Work request: Reproduce the data word for word, keeping every line complete.

══ Material provided ══

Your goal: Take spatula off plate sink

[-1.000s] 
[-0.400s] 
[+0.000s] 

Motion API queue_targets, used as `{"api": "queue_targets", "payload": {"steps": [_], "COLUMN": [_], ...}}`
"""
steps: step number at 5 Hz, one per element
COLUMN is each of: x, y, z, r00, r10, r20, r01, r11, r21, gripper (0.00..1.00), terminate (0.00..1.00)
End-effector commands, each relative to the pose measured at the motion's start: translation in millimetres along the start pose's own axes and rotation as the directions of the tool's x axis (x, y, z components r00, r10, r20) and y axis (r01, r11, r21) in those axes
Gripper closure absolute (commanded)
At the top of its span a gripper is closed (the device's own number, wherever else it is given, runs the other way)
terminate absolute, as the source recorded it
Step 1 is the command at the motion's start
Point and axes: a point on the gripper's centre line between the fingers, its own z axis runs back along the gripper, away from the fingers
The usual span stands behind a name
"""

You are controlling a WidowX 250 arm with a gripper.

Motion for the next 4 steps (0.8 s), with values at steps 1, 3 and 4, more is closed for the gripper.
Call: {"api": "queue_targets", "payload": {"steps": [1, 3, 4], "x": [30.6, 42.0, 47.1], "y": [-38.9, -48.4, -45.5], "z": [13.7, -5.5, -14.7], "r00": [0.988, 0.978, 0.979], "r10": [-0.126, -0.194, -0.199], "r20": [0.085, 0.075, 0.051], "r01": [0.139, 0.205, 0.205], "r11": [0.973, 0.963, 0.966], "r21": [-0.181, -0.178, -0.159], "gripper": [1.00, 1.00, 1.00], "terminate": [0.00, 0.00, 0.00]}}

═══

Response to the exercise:
Your goal: Take spatula off plate sink

[-1.000s] 
[-0.400s] 
[+0.000s] 

Motion API queue_targets, used as `{"api": "queue_targets", "payload": {"steps": [_], "COLUMN": [_], ...}}`
"""
steps: step number at 5 Hz, one per element
COLUMN is each of: x, y, z, r00, r10, r20, r01, r11, r21, gripper (0.00..1.00), terminate (0.00..1.00)
End-effector commands, each relative to the pose measured at the motion's start: translation in millimetres along the start pose's own axes and rotation as the directions of the tool's x axis (x, y, z components r00, r10, r20) and y axis (r01, r11, r21) in those axes
Gripper closure absolute (commanded)
At the top of its span a gripper is closed (the device's own number, wherever else it is given, runs the other way)
terminate absolute, as the source recorded it
Step 1 is the command at the motion's start
Point and axes: a point on the gripper's centre line between the fingers, its own z axis runs back along the gripper, away from the fingers
The usual span stands behind a name
"""

You are controlling a WidowX 250 arm with a gripper.

Motion for the next 4 steps (0.8 s), with values at steps 1, 3 and 4, more is closed for the gripper.
Call: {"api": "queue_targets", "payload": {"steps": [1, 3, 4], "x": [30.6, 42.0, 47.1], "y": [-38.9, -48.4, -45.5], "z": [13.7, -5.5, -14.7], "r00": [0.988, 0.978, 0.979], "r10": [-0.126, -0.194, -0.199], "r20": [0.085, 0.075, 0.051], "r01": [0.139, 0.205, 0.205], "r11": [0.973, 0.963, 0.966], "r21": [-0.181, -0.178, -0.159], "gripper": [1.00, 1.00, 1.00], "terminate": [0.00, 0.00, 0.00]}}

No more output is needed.